The “setup statement” is executed only once, to set things up; the “statements to be timed” are executed repeatedly, to carefully measure the average time they take.

For example, say you’re wondering about the performance of x=x+1 versus x+=1, where x is an int. At a command prompt, you can easily try:

$ python -m timeit -s 'x=0' 'x=x+1'
1000000 loops, best of 3: 0.0416 usec per loop
$ python -m timeit -s 'x=0' 'x+=1'
1000000 loops, best of 3: 0.0406 usec per loop

and find out that performance is, to all intents and purposes, the same in both cases.

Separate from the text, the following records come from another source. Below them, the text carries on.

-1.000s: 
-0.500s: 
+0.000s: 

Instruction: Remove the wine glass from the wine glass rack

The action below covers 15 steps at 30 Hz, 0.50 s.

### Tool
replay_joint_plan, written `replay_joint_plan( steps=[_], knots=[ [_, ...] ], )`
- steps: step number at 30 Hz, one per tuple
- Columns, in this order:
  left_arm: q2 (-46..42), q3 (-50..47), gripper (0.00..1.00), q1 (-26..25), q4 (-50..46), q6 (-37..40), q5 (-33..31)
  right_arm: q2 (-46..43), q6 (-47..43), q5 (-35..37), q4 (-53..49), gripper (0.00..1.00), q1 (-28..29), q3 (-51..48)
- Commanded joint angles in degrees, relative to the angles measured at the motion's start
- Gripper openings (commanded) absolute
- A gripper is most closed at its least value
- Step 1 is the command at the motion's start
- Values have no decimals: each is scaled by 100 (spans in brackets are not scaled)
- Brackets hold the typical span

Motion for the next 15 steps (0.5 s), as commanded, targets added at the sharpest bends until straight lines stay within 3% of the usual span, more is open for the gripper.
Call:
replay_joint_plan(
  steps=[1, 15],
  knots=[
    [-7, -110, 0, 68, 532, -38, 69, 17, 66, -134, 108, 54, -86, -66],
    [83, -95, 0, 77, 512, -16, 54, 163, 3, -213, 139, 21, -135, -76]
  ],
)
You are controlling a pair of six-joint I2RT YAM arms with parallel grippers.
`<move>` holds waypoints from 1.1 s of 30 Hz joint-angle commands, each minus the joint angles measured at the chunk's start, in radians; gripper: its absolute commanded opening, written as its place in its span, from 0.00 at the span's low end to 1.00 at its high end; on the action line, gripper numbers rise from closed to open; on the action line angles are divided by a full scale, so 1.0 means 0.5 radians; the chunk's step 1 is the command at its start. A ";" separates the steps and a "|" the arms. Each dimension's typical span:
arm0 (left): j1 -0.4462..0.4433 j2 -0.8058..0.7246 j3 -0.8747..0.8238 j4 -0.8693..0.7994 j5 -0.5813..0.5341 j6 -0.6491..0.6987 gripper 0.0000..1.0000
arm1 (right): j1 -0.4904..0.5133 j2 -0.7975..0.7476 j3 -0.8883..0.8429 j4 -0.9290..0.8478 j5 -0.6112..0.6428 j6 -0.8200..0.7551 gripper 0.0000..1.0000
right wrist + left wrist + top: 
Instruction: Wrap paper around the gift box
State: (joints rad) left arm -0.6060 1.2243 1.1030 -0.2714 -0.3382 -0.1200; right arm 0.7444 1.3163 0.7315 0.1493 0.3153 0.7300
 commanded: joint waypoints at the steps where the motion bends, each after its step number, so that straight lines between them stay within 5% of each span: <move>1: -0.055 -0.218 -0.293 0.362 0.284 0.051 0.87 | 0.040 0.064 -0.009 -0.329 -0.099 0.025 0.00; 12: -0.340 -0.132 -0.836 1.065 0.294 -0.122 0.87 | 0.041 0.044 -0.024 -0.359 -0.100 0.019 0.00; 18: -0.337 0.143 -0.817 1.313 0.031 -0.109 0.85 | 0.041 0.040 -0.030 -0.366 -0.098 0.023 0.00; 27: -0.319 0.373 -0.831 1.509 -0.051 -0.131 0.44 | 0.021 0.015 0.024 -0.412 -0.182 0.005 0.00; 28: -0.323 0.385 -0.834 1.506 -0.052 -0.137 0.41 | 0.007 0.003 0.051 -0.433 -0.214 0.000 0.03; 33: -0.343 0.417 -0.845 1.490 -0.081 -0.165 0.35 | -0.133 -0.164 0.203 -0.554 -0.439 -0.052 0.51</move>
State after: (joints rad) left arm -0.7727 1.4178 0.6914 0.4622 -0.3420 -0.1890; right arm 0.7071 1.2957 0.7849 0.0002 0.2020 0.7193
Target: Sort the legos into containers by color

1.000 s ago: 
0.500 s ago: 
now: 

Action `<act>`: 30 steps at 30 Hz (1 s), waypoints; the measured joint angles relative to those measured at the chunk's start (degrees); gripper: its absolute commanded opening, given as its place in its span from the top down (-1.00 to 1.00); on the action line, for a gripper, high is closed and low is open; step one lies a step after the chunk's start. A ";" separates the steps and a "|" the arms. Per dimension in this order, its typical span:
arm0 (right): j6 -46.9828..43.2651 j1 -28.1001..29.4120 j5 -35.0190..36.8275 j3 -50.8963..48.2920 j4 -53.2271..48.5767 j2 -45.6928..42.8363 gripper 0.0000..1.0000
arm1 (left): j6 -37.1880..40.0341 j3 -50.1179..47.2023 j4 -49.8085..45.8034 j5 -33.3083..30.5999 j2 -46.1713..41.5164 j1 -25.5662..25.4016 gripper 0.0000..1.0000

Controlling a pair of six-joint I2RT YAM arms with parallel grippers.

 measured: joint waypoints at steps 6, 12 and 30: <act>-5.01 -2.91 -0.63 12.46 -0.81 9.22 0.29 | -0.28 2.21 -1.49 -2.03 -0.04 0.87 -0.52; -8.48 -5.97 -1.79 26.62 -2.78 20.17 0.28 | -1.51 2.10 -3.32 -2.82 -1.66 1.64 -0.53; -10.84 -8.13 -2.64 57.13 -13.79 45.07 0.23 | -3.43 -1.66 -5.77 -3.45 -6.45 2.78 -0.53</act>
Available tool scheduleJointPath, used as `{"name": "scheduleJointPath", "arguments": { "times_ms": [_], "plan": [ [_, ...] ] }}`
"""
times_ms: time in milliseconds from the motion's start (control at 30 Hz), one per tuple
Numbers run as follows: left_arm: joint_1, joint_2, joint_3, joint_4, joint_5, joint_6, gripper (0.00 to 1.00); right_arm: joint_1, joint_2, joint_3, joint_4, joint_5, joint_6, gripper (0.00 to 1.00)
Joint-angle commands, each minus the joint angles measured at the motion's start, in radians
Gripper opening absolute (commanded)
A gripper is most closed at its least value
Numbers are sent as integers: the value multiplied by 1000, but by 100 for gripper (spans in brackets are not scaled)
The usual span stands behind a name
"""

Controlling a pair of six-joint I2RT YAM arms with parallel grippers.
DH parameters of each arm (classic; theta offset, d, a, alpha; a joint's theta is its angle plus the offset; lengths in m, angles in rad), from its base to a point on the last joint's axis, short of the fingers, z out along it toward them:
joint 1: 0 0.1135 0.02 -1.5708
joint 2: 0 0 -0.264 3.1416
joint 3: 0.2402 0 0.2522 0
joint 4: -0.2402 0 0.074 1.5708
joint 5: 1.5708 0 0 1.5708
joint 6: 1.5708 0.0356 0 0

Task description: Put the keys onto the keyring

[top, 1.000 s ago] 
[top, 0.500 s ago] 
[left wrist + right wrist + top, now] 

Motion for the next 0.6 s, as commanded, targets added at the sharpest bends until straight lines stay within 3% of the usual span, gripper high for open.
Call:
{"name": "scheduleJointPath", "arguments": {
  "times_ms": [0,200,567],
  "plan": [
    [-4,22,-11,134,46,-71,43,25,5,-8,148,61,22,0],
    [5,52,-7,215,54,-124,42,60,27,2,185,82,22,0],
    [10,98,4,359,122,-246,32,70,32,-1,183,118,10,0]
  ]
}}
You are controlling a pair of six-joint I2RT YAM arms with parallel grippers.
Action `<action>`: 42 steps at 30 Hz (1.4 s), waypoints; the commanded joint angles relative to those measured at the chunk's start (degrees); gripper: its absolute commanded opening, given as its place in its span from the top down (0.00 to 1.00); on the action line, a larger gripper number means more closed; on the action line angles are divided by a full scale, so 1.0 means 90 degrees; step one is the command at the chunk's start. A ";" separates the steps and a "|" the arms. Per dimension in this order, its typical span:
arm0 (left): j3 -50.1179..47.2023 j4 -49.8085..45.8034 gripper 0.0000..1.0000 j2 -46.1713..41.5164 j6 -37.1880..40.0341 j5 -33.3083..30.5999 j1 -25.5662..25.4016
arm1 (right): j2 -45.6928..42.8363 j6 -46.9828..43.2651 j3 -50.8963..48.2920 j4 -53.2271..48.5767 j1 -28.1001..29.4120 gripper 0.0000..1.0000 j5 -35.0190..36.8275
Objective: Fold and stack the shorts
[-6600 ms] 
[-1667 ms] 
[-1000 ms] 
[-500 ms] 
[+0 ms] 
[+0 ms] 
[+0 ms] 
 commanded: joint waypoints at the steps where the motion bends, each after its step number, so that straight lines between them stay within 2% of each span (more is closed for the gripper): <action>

Building up a string from pieces

The single Python “anti-idiom” that’s likeliest to kill your program’s performance, to the point that you should never use it, is to build up a large string from pieces by looping on string concatenation statements such as big_string+=piece. Python strings are immutable, so each such concatenation means that Python must free the M bytes previously allocated for big_string, and allocate and fill M+K bytes for the new version. Doing this repeatedly in a loop, you end up with roughly O(N²) performance, where N is the total number of characters. More often than not, O(N²) performance where O(N) is available is a disaster—even though Python bends over backward to help with this specific, terrible but common, anti-pattern. On some platforms, things may be even bleaker due to memory fragmentation effects caused by freeing many areas of progressively larger sizes.

To achieve O(N) performance, accumulate intermediate pieces in a list, rather than build up the string piece by piece. Lists, unlike strings, are mutable, so appending to a list is O(1) (amortized). Change each occurrence of big_string+=piece into temp_list.append(piece). Then, when you’re done accumulating, use the following code to build your desired string result in O(N) time:

big_string = ''.join(temp_list)

Using a list comprehension, generator expression, or other direct means (such as a call to map, or use of the standard library module itertools) to build temp_list may often offer further (substantial, but not big-O) optimization over repeated calls to temp_list.append. Other O(N) ways to build up big strings, which some Python programmers find more readable, are to concatenate the pieces to an instance of array.array('u') with the array’s extend method, use a bytearray, or write the pieces to an instance of io.TextIO or io.BytesIO.

In the special case where you want to output the resulting string, you may gain a further small slice of performance by using writelines on temp_list (never building big_string in memory). When feasible (i.e., when you have the output file object open and available in the loop, and the file is buffered), it’s just as effective to perform a write call for each piece, without any accumulation.

Although not nearly as crucial as += on a big string in a loop, another case where removing string concatenation may give a slight performance improvement is when you’re concatenating several values in an expression:

oneway = str(x)+' eggs and '+str(y)+' slices of '+k+' ham'
another = '{} eggs and {} slices of {} ham'.format(x, y, k)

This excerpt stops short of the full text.